Excerpts from a dataset:
= = = = =

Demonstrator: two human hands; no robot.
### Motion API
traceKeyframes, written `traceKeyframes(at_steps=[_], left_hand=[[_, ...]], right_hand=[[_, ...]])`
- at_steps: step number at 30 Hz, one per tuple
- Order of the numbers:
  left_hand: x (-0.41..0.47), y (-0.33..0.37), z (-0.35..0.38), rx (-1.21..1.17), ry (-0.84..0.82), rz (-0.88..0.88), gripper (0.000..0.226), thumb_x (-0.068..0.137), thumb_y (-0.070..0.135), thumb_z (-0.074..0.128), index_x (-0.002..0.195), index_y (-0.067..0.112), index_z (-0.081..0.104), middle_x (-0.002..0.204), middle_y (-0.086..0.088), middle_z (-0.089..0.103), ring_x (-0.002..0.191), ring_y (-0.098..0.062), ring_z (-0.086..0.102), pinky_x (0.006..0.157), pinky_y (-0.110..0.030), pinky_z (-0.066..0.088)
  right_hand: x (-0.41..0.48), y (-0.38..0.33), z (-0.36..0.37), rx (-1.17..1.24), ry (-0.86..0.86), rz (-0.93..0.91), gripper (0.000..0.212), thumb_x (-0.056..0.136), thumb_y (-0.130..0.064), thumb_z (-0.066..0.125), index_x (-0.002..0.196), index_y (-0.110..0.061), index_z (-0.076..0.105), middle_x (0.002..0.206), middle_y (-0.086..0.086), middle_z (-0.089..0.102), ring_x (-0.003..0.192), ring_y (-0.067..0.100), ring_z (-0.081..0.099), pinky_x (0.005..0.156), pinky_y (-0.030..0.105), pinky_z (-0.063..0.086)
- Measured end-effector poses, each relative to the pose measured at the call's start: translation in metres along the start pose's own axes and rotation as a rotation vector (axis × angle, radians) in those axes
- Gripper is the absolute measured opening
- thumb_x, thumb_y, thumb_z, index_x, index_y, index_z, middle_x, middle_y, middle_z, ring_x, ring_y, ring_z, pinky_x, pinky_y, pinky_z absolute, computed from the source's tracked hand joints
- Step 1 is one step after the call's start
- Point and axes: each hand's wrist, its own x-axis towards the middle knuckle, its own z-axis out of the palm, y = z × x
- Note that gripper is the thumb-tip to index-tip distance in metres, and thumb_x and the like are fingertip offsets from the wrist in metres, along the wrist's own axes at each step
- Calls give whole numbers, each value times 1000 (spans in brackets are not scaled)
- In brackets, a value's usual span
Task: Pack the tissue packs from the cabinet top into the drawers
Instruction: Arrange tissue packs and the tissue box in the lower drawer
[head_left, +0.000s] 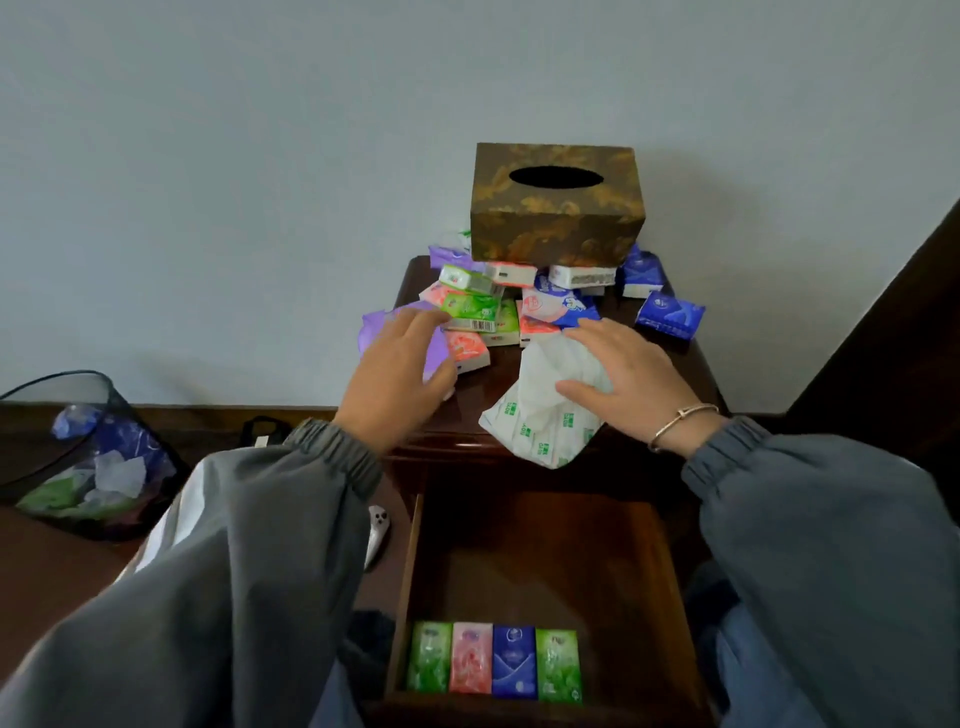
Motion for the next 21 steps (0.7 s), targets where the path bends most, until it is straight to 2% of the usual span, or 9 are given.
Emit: traceKeyframes(at_steps=[3,6,9,13,17,21], left_hand=[[36,-9,11,188,-25,59,57,87,30,64,136,9,46,135,-10,48,120,-30,49,98,-40,39],[65,-18,27,381,-85,56,66,84,40,63,140,14,39,141,-7,42,125,-29,43,101,-43,37],[91,-29,39,504,-126,52,71,81,45,63,139,14,37,142,-8,40,126,-30,42,101,-43,36],[120,-37,51,529,-200,-23,87,76,49,67,145,14,28,148,-10,32,131,-33,38,104,-48,35],[128,-41,68,485,-307,-60,96,76,52,69,149,16,18,150,-11,31,127,-34,45,104,-50,38],[128,-45,79,454,-257,-48,85,74,46,73,140,13,32,137,-13,41,112,-34,56,93,-46,49]], right_hand=[[21,16,27,-138,-154,72,75,84,-66,40,147,-31,18,157,-4,14,145,18,9,115,45,18],[15,28,56,-186,-260,76,73,87,-68,27,148,-32,12,158,-6,6,146,16,1,116,47,4],[6,37,73,-248,-189,33,70,88,-68,16,148,-33,9,158,-7,7,146,14,0,117,46,0],[8,40,78,-257,-147,21,72,86,-70,11,148,-33,11,158,-8,9,146,14,2,117,46,1],[6,40,79,-281,-126,28,73,84,-71,7,148,-34,9,158,-8,9,146,13,2,116,45,1],[7,39,78,-279,-116,29,72,86,-70,9,148,-33,9,158,-8,10,146,14,4,116,44,1]])
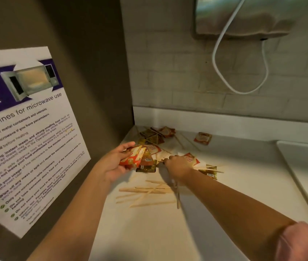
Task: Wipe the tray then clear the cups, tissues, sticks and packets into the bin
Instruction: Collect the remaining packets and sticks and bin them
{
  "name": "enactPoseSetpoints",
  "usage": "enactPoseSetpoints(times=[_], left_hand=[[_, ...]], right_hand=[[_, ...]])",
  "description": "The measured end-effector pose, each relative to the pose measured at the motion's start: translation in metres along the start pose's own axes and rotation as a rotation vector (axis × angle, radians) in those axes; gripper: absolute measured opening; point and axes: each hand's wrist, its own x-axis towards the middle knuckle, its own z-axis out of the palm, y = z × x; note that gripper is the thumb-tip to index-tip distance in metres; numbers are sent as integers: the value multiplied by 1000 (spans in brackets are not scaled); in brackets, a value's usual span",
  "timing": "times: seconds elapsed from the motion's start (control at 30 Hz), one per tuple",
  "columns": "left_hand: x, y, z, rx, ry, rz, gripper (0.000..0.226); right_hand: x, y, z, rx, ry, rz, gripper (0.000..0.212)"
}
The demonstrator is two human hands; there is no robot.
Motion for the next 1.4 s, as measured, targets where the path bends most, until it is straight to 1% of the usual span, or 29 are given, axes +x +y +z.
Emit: enactPoseSetpoints(times=[0.1, 0.2, 0.3, 0.33, 0.43, 0.53, 0.6, 0.63, 0.7, 0.77, 0.87, 0.97, 1.03, 1.1, 1.13, 1.2, 1.23, 1.3, 1.33, 1.37, 1.4], left_hand=[[4, -3, 3, 9, -4, -19, 33], [7, -2, 9, 42, 11, -14, 31], [10, -1, 17, 26, 42, 9, 30], [11, 0, 20, 32, 57, 26, 29], [16, -1, 28, 46, 108, 87, 31], [21, -6, 35, 84, 132, 134, 32], [23, -10, 41, 94, 128, 150, 34], [24, -13, 44, 105, 122, 157, 35], [24, -18, 52, 169, 101, 177, 35], [22, -23, 60, 228, 68, 195, 36], [23, -25, 70, 216, 16, 175, 38], [23, -24, 74, 132, -21, 106, 32], [26, -24, 74, 54, -58, 32, 23], [29, -25, 73, 108, -85, -37, 32], [30, -26, 74, 170, -81, -36, 33], [33, -28, 74, 244, -54, 6, 32], [34, -29, 75, 252, -38, 19, 28], [35, -28, 74, 251, -6, 29, 18], [36, -27, 72, 244, 8, 33, 15], [38, -27, 70, 236, 20, 37, 16], [39, -26, 69, 235, 29, 41, 18]], right_hand=[[8, 9, 2, 107, 16, 25, 29], [7, 15, -1, 242, 42, 25, 32], [4, 20, -15, 344, 97, 11, 31], [3, 22, -23, 428, 101, 15, 28], [-1, 32, -47, 779, 68, 40, 18], [-2, 41, -62, 1185, 32, 133, 22], [0, 45, -64, 1425, -36, 186, 27], [3, 46, -62, 1505, -84, 183, 28], [6, 46, -55, 1585, -166, 148, 25], [8, 43, -49, 1599, -187, 120, 22], [9, 40, -43, 1605, -124, 141, 21], [14, 44, -37, 1627, -70, 173, 30], [17, 46, -34, 1597, -45, 176, 29], [17, 46, -30, 1536, -49, 136, 14], [17, 46, -29, 1510, -62, 106, 5], [17, 48, -29, 1473, -89, 50, 8], [19, 50, -29, 1446, -86, 48, 13], [24, 58, -29, 1327, -8, 112, 28], [27, 64, -28, 1203, 55, 138, 30], [28, 71, -26, 1023, 109, 143, 30], [30, 78, -23, 808, 112, 124, 33]])
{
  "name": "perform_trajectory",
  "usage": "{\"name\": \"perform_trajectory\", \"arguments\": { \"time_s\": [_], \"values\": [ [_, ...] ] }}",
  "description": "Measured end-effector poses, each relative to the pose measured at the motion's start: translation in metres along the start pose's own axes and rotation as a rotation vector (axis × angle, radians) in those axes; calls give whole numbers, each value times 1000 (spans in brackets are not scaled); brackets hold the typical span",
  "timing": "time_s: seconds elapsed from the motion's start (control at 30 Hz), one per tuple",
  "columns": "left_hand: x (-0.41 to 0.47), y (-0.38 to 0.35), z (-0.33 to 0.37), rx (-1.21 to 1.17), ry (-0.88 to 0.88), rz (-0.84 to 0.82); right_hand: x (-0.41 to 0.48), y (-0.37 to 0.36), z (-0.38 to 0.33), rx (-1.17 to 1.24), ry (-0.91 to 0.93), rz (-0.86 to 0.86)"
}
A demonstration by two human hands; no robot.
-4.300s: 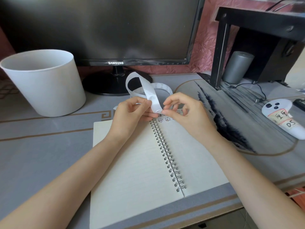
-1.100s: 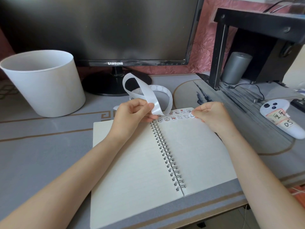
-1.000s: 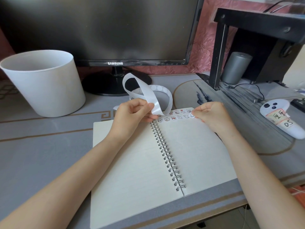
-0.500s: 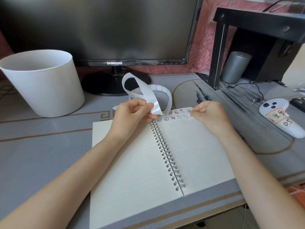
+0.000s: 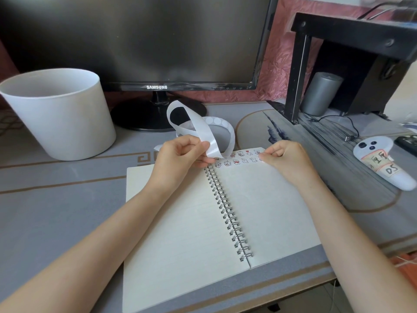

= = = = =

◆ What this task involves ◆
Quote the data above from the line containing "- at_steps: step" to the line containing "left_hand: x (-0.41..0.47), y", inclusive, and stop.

◆ Reply to the task ◆
- at_steps: step number at 30 Hz, one per tuple
- Order of the numbers:
  left_hand: x (-0.41..0.47), y (-0.33..0.37), z (-0.35..0.38), rx (-1.21..1.17), ry (-0.84..0.82), rz (-0.88..0.88), gripper (0.000..0.226), thumb_x (-0.068..0.137), thumb_y (-0.070..0.135), thumb_z (-0.074..0.128), index_x (-0.002..0.195), index_y (-0.067..0.112), index_z (-0.081..0.104), middle_x (-0.002..0.204), middle_y (-0.086..0.088), middle_z (-0.089..0.103), ring_x (-0.002..0.191), ring_y (-0.098..0.062), ring_z (-0.086..0.102), pinky_x (0.006..0.157), pinky_y (-0.110..0.030), pinky_z (-0.066..0.088)

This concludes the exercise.